Problem to solve:
Only the lines below starting at the one that contains "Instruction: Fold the" and ending at the one that contains "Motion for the" are to be reproduced, exactly and with both ends kept.

Dataset extract:

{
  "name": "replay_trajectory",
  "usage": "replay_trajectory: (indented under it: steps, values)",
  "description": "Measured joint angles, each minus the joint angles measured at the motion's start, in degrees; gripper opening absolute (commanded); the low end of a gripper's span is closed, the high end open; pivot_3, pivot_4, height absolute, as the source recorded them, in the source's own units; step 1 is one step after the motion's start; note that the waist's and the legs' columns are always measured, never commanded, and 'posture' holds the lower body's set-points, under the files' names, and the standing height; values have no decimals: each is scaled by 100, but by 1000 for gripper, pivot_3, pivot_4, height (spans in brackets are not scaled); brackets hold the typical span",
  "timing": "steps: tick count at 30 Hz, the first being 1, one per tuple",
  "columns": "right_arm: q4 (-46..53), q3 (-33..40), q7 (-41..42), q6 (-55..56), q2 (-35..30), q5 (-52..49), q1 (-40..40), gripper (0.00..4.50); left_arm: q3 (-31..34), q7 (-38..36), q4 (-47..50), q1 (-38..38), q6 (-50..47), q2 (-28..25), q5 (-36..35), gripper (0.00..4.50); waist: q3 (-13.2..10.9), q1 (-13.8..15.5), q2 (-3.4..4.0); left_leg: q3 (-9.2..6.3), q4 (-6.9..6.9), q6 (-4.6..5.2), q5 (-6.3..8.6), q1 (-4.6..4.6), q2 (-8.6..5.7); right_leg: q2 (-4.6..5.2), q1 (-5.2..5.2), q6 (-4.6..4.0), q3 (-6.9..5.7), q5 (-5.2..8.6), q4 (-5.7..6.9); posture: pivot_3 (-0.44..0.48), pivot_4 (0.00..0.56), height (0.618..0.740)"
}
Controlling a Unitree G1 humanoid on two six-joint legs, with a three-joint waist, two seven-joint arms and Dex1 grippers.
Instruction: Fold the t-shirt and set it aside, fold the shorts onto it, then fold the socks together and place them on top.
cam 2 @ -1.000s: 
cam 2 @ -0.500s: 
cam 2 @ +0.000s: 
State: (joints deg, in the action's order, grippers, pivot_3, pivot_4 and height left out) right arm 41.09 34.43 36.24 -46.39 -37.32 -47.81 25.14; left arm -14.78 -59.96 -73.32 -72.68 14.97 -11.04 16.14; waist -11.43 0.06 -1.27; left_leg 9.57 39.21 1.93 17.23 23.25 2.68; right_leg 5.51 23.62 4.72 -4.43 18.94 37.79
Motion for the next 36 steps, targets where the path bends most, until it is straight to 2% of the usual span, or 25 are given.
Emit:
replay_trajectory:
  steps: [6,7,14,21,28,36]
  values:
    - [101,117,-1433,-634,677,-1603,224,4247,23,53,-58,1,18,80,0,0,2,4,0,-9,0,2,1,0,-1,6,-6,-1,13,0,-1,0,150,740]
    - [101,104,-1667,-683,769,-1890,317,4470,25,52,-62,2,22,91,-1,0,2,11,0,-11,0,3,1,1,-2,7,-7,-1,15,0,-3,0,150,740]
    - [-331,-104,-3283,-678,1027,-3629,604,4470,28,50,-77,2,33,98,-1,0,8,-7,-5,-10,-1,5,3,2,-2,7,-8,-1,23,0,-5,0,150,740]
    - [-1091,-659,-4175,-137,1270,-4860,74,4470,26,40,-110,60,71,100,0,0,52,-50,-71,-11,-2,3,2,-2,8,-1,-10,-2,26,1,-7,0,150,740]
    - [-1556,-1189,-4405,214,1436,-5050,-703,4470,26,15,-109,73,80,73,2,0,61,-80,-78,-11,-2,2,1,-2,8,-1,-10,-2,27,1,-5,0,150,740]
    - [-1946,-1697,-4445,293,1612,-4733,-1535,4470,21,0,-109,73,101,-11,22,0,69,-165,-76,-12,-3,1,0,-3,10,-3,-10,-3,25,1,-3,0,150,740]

Reply to the task:
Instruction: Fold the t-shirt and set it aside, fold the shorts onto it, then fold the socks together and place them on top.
cam 2 @ -1.000s: 
cam 2 @ -0.500s: 
cam 2 @ +0.000s: 
State: (joints deg, in the action's order, grippers, pivot_3, pivot_4 and height left out) right arm 41.09 34.43 36.24 -46.39 -37.32 -47.81 25.14; left arm -14.78 -59.96 -73.32 -72.68 14.97 -11.04 16.14; waist -11.43 0.06 -1.27; left_leg 9.57 39.21 1.93 17.23 23.25 2.68; right_leg 5.51 23.62 4.72 -4.43 18.94 37.79
Motion for the next 36 steps, targets where the path bends most, until it is straight to 2% of the usual span, or 25 are given.

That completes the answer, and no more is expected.